Note: For all the data types that you want to read or write from/to a TTree, you have to load the appropriate dictionary. For the basic STL classes (std::vector< double >, std::vector< int >, ...) ROOT has a built in dictionary. But if you want to write out a custom object for instance, you have to create a dictionary for this object, and load it in your SFrame job.

More detailed documentation on these functions can be found in the Doxygen pages, here.

Histogram handling

You can put basically any kind of ROOT object (inheriting from TObject) into the output ROOT file. There are three functions that you can use to put ROOT object to the output file:

template< typename T >
T* Book( const T& obj, const char* directory = 0 ) throw( SError )

template< typename T >
T* Retrieve( const char* name, const char* directory = 0 ) throw( SError )

TH1* Hist( const char* name, const char* directory = 0 ) throw( SError )

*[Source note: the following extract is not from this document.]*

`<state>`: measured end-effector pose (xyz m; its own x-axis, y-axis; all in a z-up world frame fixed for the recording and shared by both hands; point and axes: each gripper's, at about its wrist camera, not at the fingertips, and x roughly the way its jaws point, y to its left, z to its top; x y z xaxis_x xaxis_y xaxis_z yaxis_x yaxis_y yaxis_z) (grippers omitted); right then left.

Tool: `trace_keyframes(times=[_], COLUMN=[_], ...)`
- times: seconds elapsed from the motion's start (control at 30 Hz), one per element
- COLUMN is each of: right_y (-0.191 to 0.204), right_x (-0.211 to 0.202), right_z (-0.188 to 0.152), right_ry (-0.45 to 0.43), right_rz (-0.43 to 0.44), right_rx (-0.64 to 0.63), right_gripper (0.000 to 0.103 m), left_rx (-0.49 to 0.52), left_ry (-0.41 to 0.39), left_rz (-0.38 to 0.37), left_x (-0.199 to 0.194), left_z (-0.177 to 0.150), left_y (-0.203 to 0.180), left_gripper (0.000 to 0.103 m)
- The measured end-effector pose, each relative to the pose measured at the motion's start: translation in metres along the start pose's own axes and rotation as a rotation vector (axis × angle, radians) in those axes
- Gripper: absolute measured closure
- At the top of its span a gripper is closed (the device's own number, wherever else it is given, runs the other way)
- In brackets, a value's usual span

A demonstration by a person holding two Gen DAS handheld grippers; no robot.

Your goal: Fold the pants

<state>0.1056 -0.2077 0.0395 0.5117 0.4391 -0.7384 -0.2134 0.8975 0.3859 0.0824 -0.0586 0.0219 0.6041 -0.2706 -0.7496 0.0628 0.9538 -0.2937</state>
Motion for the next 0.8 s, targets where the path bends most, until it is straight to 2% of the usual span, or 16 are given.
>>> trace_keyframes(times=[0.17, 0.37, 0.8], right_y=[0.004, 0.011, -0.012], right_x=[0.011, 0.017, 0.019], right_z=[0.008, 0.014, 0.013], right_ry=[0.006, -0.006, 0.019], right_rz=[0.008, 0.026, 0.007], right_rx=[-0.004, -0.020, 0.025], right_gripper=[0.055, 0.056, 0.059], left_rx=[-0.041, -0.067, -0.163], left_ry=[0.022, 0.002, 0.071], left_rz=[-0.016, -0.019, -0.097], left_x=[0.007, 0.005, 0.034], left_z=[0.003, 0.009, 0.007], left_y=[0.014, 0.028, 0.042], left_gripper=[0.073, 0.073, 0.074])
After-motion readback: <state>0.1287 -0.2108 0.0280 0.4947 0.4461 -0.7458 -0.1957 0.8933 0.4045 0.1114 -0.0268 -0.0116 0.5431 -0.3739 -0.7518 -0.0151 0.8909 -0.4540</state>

You can use the first in the following way to declare a 1 dimensional output histogram:

TH1* hist = Book( TH1D( "hist", "Histogram", 100, 0.0, 100.0 ) );

To access this histogram somewhere else in your code, you could do:

TH1* hist = Retrieve< TH1 >( "hist" );

or for 1-dimensional histograms it's much better to use:

TH1* hist = Hist( "hist" );

Note: The Book(...) and Retrieve(...) functions (because of the underlying ROOT implementations) are quite slow. So it's good practice to store the pointers to the output histograms in your cycle, and possibly never use Retrieve(...). The Hist(...) function is quicker, since it caches the pointers to the histograms for itself. If you run in PROOF mode, you should make sure you understand where each SCycleBase function is called, otherwise you might end up trying to access histogram pointer which have not been initialized in a specific cycle instance yet. For more details have a look at page [SFramePROOF].

The functions can be used to put non-ROOT-native objects in the output as well. A good example for this is the SH1 class. ([AdvancedFeatures])

More detailed documentation on these functions can be found in the Doxygen pages, here.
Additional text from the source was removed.